Using the listing below, retype exactly the lines starting at the one with "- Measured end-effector" and ending at the one with "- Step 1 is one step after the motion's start", and include both.

= THE DATA =
--

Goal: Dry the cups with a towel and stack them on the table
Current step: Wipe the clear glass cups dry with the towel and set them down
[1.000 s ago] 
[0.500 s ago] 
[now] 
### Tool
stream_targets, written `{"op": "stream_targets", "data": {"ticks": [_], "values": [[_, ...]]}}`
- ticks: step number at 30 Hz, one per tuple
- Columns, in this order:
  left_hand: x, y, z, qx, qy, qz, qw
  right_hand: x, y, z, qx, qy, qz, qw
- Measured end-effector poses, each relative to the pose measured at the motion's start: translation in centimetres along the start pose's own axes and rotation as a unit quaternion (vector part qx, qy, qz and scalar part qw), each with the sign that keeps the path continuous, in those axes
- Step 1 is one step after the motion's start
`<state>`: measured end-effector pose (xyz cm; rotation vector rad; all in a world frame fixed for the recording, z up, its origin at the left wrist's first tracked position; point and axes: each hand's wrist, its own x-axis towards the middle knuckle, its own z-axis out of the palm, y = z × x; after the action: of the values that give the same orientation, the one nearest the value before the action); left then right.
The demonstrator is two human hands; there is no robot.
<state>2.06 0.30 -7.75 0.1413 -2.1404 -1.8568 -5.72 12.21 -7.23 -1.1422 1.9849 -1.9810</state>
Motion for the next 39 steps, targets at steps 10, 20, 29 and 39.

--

= ANSWER AREA =
- Measured end-effector poses, each relative to the pose measured at the motion's start: translation in centimetres along the start pose's own axes and rotation as a unit quaternion (vector part qx, qy, qz and scalar part qw), each with the sign that keeps the path continuous, in those axes
- Step 1 is one step after the motion's start

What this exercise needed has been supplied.